Travel Demand Management
Travel Demand Management Challenges
In the 21st century, strategies to manage demand will be more critical to transportation operations than strategies to increase capacity (supply) of facilities. The inability to easily and quickly add new infrastructure coupled with the growth in passenger and freight travel have led to the need for transportation system managers and operators to pay more attention to managing demands.
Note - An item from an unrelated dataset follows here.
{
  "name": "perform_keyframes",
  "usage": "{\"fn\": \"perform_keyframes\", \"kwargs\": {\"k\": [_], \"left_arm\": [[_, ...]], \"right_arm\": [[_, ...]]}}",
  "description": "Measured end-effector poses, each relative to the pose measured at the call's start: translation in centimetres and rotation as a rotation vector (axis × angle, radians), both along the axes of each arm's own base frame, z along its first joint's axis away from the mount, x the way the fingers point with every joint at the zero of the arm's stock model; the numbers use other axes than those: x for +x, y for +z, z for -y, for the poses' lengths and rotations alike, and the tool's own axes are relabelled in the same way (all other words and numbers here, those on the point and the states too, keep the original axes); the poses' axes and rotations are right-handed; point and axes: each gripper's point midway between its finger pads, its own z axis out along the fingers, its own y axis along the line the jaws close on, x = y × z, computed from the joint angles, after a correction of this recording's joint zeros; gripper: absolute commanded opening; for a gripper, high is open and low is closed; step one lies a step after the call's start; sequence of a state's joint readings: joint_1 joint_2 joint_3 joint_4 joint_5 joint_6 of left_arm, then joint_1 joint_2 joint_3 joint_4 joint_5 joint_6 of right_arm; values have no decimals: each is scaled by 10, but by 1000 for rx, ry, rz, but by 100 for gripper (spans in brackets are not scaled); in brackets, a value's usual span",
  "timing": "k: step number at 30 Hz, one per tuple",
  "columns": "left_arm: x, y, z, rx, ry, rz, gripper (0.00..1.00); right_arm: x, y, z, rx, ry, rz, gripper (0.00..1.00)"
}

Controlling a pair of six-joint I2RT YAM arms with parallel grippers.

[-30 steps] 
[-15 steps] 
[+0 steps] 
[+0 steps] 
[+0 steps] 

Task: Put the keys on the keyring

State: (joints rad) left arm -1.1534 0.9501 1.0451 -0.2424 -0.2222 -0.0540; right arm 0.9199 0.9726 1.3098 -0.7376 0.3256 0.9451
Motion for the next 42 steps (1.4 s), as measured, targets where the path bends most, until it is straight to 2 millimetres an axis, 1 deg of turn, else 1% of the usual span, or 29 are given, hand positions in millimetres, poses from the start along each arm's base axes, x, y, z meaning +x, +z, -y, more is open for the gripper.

The original concepts of travel demand management (TDM) took root in the 1970s and 1980s from legitimate desires to provide alternatives to single occupancy commuter travel to save energy, improve air quality, and reduce peak period congestion. Today, managing travel demand has broadened to encompass the desire to optimize transportation system performance for commute and non-commute trips and for recurring as well as non-recurring events.
Growth in population, number of vehicles and travelers, freight, and development has affected travel demand and reshaped travel patterns. Managing travel demand now occurs at shopping malls, tourist sites, employment areas, and special events such as the Olympics. The need to manage demand can occur in the middle of the day, evenings, or on weekends. Demand-oriented approaches are needed to address the transportation issues created by growth and the variability in demand for use of the systems.
What We've Learned
The availability of information about transportation services and conditions has been shown to influence travel demand. Information affects demand by influencing the choices that people make about how, when, where, whether, and which way they travel to their destinations. In the 21st century, the need to deliver information to help manage transportation demand will grow and be supported by Intelligent Transportation Systems (ITS).
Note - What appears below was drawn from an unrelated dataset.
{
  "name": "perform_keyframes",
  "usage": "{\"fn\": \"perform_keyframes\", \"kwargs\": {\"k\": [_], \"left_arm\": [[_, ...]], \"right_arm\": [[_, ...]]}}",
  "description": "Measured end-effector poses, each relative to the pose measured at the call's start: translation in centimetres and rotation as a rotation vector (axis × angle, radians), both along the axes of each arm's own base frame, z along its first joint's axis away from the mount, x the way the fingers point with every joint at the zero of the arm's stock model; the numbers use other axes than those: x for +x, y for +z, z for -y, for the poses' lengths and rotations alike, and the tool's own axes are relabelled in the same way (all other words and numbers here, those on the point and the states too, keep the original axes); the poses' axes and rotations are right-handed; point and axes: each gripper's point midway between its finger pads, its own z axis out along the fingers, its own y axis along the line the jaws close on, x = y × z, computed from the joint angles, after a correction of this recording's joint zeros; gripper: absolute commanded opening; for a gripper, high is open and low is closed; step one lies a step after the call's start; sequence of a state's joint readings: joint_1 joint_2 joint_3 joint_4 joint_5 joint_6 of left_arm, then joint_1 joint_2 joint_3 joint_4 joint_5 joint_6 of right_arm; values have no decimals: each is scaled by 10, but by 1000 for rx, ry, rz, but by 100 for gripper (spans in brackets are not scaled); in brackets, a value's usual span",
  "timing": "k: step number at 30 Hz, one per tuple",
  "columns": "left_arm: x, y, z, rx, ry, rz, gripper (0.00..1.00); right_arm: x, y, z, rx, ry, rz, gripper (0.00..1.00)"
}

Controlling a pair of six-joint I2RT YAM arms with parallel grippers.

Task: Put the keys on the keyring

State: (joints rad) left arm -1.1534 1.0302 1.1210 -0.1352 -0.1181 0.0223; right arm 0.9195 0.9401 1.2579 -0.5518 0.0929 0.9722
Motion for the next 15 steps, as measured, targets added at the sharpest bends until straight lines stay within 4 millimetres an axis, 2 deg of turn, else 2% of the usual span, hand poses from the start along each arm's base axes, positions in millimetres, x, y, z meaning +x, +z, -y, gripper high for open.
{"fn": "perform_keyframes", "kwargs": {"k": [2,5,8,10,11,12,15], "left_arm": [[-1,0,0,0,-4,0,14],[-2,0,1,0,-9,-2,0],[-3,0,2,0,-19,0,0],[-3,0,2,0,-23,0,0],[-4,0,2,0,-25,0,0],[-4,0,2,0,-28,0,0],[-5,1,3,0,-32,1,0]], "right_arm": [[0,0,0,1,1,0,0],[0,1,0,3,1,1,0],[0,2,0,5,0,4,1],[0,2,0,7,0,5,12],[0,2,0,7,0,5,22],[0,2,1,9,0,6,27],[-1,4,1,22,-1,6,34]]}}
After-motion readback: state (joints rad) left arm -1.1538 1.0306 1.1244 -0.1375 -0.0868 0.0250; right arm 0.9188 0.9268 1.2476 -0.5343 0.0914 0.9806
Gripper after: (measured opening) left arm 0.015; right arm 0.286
Today, the concept of TDM takes on a broader set of transportation goals due to greater need to manage demand in multiple situations and conditions as well as the influence of information and the technologies to deliver it. A more contemporary model of TDM is emerging and may be diagrammed as follows.
Managing demand can no longer stop at encouraging travelers to change their travel mode from driving alone to choosing a carpool, vanpool, public transit vehicle, or other commuter alternative. Managing demand today is about providing all travelers, regardless of whether they drive alone, with choices of location, route, and time, not just mode of travel.
Information and the technology to deliver it to travelers are beginning to have significant impact on managing demand for commute and non-commute situations. Real-time information systems can now let travelers make better decisions about how they travel (mode), when they travel (time), where and whether they travel (location), and which route they travel (path). Real-time traveler information systems can be used at employment centers and to manage critical shifts in demand such as occurs for special events, tourist activity, incidents and emergencies, schools, shopping centers, recreation areas, medical facilities, weather problems, and reconstruction projects.
21st Century Enablers of TDM
Information in an accessible and timely format for:
Via technologies such as:
The Federal Highway Administration's (FHWA) Office of Operations has a two-pronged action agenda of awareness and guidance to promote a 21st century perspective on TDM.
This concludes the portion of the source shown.